Crash (Evil Dead MC 2)
Page 212
They all ended up on the roof drinking coffee. Later they took a long ride down the coast and stopped for a late lunch. They stopped at some shops and at one point the girls wandered off while the guys sat in an outside patio and had a beer. The sun was going down by the time they split off, Cole and Angel heading home and Crash and Shannon heading back to his loft.
When Crash came out of the shower later that night, Shannon was over near the bookshelves behind the pool table. She was gathering up some plastic wrapping and packaging, wadding it up in a ball. Crash rubbed a towel over his head as he walked up in his jeans, shirtless. “What are you doing, sweetheart?”

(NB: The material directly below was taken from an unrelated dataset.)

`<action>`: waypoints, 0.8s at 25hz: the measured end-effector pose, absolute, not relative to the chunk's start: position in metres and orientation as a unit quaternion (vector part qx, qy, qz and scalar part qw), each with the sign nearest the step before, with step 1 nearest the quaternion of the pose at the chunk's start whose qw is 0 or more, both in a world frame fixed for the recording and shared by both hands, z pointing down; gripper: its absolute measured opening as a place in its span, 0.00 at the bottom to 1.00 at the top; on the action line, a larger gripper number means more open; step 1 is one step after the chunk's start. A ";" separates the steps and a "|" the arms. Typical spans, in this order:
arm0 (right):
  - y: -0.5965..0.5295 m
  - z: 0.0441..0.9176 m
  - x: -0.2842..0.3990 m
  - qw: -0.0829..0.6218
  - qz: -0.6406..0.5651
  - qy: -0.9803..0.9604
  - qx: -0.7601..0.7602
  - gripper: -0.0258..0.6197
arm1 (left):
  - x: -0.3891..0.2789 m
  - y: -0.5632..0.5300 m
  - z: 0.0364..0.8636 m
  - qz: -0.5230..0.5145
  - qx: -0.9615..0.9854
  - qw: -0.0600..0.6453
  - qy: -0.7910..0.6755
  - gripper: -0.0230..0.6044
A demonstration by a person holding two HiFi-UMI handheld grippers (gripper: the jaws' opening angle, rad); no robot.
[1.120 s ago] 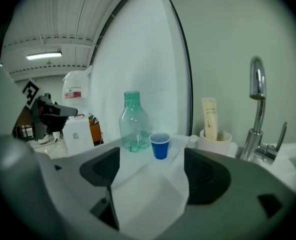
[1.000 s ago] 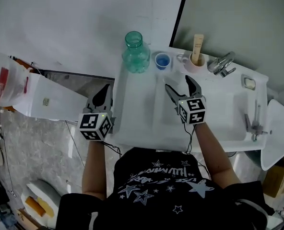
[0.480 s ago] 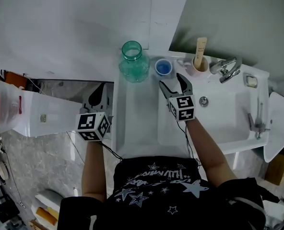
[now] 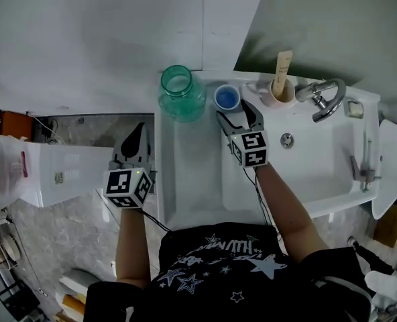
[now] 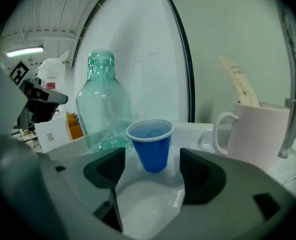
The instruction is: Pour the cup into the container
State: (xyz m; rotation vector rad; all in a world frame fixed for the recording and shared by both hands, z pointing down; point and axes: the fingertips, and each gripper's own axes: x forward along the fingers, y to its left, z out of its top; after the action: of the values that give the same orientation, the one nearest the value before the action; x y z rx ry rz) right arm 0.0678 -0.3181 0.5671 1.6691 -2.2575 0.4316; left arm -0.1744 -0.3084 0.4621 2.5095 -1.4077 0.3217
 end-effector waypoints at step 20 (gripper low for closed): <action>-0.346 0.573 0.061 0.168 0.116 -0.787 0.582 0.53 | -0.171 -0.310 0.477 0.118 0.861 0.141 -0.475 0.06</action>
State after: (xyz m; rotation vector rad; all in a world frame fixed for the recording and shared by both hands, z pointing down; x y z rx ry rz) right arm 0.0613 -0.3460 0.5734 1.6556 -2.2375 0.3306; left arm -0.1710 -0.3101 0.4771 2.4856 -1.3702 0.3394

She smiled up at him. “I just framed a couple of the photos I took.”
His eyes skated past her to the framed pictures on the low bookcase. They were simple black wood frames. One held a black and white photo of Crash from the day he’d waited outside the shop for her in Lake Tahoe. In the photo he was laid back on his bike, his head resting on his handlebars, his legs crossed and resting on his rear fender, his arms folded, and his eyes closed. He grinned. Shit, one nudge, and he’d have tumbled off. His eyes moved to the next picture. It was a color shot of all the guys standing in front of their bikes that morning in Reno, chrome glinting in the morning sun. He and his brothers were all laughing at something. It was a great shot. He looked at the next frame. It was a shot of him holding Melissa in his arms, their pinky fingers hooked, smiling at each other.
Crash’s eyes met Shannon’s. “Babe. Thank you.” He pulled her to him and kissed her.
CHAPTER THIRTY
Things were great between them for about a week.
Then Shannon got a call from her sister. Their father had committed suicide, and their mother was hysterical. Shannon hung up. One look at her, and Crash was across the room, holding her. “Shannon, what is it?”
“My father. He’s dead.”
“What?” Crash asked stunned. His hand stroking her hair froze. He’d wanted the man dead for the hell he’d put his daughter through, but he never wanted Shannon to have to go through this heartbreak. “Baby, I’m so sorry.”
“Can you take me home? I need to go home.”
“Of course, baby. Whatever you want. We can leave right now.”
“I…I have to pack first.”
Crash pulled back. “Pack? What do you mean, pack?”
“They’re going to need me.”
“So that’s it, you’re just leaving? Just going back?”
“My mother and sister need me.”
“I need you.”
“Crash, please.”
“Baby, I’ll take you back, but I want you to come back here.”
“I will.”
“Baby, I want you in my bed every night.” When she didn’t respond, he continued, “I thought that was what you wanted, too.”
“Crash, please. I can’t talk about it now. I just need to get home.”
He nodded, thinking he’d misread everything. Maybe it had always been her plan to go back home. He replied softly, “Sure. What do you need me to do?”
Crash took Shannon back to her parent’s home. He felt strange and out of place in the large mansion surrounded by expensive things, and he began to see just how crazy it was to think a relationship between two people so different, from such different upbringings and background could ever work. Not in the real world. Not long term. But he loved her enough to at least try, to at least give it a shot. Looking over at Shannon, he only hoped she felt the same. Earlier this week, if he’d been asked, he would have been sure. Now he wasn’t feeling that same certainty anymore.
Shannon was surrounded by her mother, sister and other family members as he stood to the side, feeling more and more out of place. It seemed that instead of turning to him, this heartbreak was pushing them apart.
He’d finally had a chance to talk to her when her family wasn’t surrounding her. He’d found her in her father’s office, standing at his desk, looking down at a piece of paper. “Shannon, it’s getting late, I guess I’ll head back to the loft now. You coming with me?” She lifted her eyes to his, and he frowned seeing the tears in her eyes. “Shannon? You okay?”
“You said these things to him?” She held up the piece of paper in her hand.
Crash didn’t have a clue what she was referring to. “What things? What are you talking about?”
Her tone sharpened, shocking him with the anger she directed at him. “This is his suicide note, Crash.” She held it out to him. “Here. Read it!”